Good For The Ground Home Pack
Good for the Ground’s Biophan based packaging is produced from a non-toxic Polylactic Acid (PLA) film, which is a new, environmentally friendly thermoplastic polymer. Biophan is made from starch, which is derived from corn, sugar can, straw or wood – all annually renewable primary products and unlike conventional packaging film, it is not made from petroleum, a finite fossil fuel.
Biophan’s unique properties, such as its transparency and surface gloss, make it a genuine alternative for attractively packaging fresh produce. Its water permeability, for example, keeps bread and pastries nice and crisp. What makes Biophan particularly attractive for food retailers is that this biodegradable packaging film can extend the shelf life of fresh produce by up to several days. It also provides good dead fold and twistability and can be used in a freezer.
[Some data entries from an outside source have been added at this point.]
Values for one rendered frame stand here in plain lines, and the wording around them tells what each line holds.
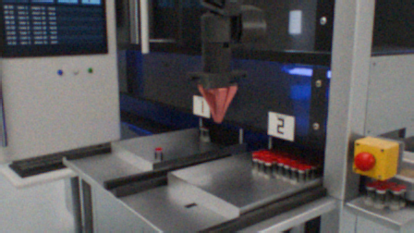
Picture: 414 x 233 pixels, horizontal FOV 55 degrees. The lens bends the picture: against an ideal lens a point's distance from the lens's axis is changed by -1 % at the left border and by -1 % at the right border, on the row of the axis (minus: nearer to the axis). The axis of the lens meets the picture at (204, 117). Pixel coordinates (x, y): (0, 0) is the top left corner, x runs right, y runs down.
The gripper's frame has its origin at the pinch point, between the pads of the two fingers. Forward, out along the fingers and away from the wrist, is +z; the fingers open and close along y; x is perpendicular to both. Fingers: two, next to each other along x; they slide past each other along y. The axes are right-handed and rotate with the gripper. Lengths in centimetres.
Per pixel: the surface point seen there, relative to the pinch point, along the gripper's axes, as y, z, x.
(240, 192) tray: 11.6, 21.0, 6.2
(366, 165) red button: 23.7, 10.3, -18.3
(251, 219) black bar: 2.5, 19.8, -7.2
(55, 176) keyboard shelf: -14, 28, 66
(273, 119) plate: 26.9, 6.3, 10.7
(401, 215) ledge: 30.7, 21.9, -22.9
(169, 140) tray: 22, 20, 55
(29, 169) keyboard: -21, 26, 71
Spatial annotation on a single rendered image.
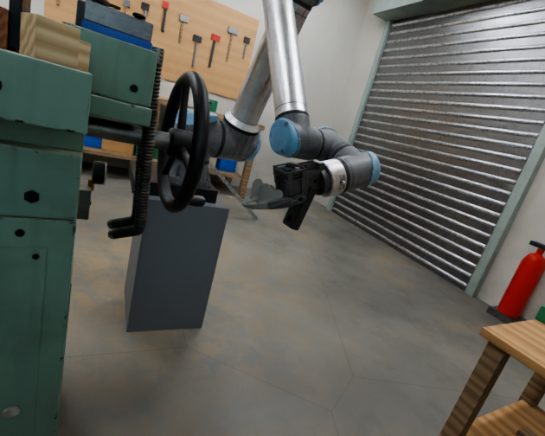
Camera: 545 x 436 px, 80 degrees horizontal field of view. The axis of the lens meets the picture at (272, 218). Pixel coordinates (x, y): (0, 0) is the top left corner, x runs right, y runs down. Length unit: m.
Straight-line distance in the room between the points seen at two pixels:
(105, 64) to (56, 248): 0.29
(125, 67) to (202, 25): 3.52
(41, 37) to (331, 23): 4.49
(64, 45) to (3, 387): 0.48
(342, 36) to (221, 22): 1.61
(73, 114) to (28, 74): 0.05
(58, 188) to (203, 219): 0.81
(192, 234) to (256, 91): 0.58
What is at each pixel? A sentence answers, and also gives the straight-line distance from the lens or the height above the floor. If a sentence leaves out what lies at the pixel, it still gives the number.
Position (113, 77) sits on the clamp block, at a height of 0.90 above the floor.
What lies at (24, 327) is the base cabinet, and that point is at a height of 0.55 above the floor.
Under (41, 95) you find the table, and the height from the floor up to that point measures 0.87.
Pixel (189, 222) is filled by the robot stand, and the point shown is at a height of 0.48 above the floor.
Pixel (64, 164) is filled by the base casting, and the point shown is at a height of 0.79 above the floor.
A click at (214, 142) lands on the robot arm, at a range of 1.27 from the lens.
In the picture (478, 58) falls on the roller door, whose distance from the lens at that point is 3.62.
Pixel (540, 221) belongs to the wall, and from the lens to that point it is 3.03.
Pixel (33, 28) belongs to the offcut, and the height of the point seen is 0.93.
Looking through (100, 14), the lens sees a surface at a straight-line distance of 0.63.
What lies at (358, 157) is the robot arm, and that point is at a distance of 0.87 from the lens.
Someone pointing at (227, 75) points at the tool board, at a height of 1.28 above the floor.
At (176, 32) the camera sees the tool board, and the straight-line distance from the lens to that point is 4.05.
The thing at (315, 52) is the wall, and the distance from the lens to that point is 4.66.
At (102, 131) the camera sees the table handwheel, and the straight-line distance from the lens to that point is 0.68.
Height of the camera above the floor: 0.90
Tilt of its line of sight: 16 degrees down
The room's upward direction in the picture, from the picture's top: 15 degrees clockwise
The product is good for the environment as it:
- uses 30-50% less fossil fuel to be produced
- uses renewable starch ingredients
- is biodegradable & compostable
- is firm, can ‘breath’, and can be used to package many things from bread to cheese
- takes only 45 days to fully decompose (under controlled composting conditions of 58C°). Once degraded it turns into carbon dioxide and water, degrading twice as fast as newspaper and three times as fast as regenerated cellulose film and wood
*Subject to availability, stock will be confirmed once order is processed.
About Good for the Ground
Unlike conventional packaging film, Good for the Ground bags are not made from petroleum, a finite fossil. In fact the whole production process reduces the use of fossil fuels. PLA film is derived from annually renewable resource, plant material, which gets its energy from the sun and carbon dioxide, from the air. The film is produced in France and imported into South Africa where the bags are made. The sleeves, sleeve design, packing and distribution is all done in South Africa so this is a 90% proudly South African product. PLA is fully compostable. In a correctly managed composting conditions (at 58ºC) PLA turns into water, and carbon dioxide, in just 45 days. PLA degrades twice as fast as newspaper and three times as fast as regenerated cellulose film and wood. Conventional petroleum-based plastics do not decompose at all. While CO2 is emitted during breakdown this is partially offset by the CO2 removed by the growth of the starch ingredient used to make PLA.